Director and screenwriter James Mangold (Cop Land, Heavy) makes an authoritative attempt, offering us a flawed, but surprisingly faithful version of Kaysen's struggles with emotional turbulence. Young, distracted Susanna (Winona Ryder) is all darting eyes and raw skin, suffocating in stiff, suburban Massachusetts during the late '60s, where good manners, arbitrary decisions, and her mother's plans for a "good future" overwhelm and depress her.

An attempted suicide later, Susanna is promptly sent to Claymoore -- a mental institution where she is expected to recover discreetly, far from the eyes of her parents' friends. Ryder gives a convincing performance, though her acting feels familiar and predictable (the fragile posture, the stammers, the slightly stunned expression). It's the amazing and completely believable supporting cast -- Clea Duvall as a pathological liar, Brittany Murphy as a sexually abused anorexic, Elisabeth Moss as a girl who tried to burn her face off, and Angelina Jolie as a sociopath -- that breathes life into an otherwise dreary, self-indulgent hospital stay.

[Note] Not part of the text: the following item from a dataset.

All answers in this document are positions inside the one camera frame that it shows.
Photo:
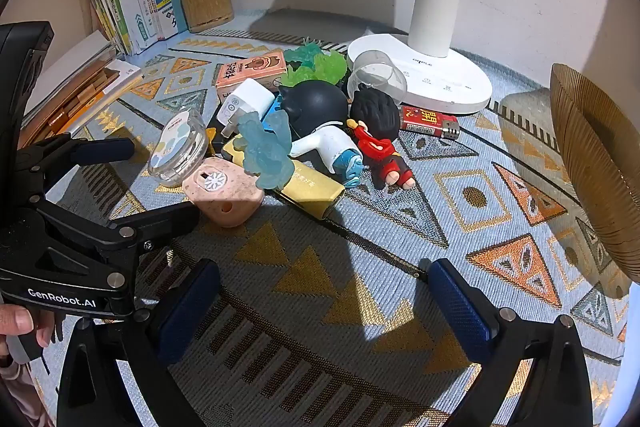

Jolie's much-hyped performance is compelling for obvious reasons: She gets to strut around, pick fights, push buttons, and generally act like an asshole. But despite Jolie's fascinating, sexy screen presence and the touching interactions between Ryder and the girls, it feels as if Mangold had difficulty shaping these beautiful, loaded scenes into a fluid whole. Constructing a great beginning and satisfying end, he fumbles around in the middle, unnecessarily insisting on maintaining an active plot. Ultimately, Girl, Interrupted ends up being just a pretty, yet jumbled smudge of painful moments, funny sentences, and sudden realizations.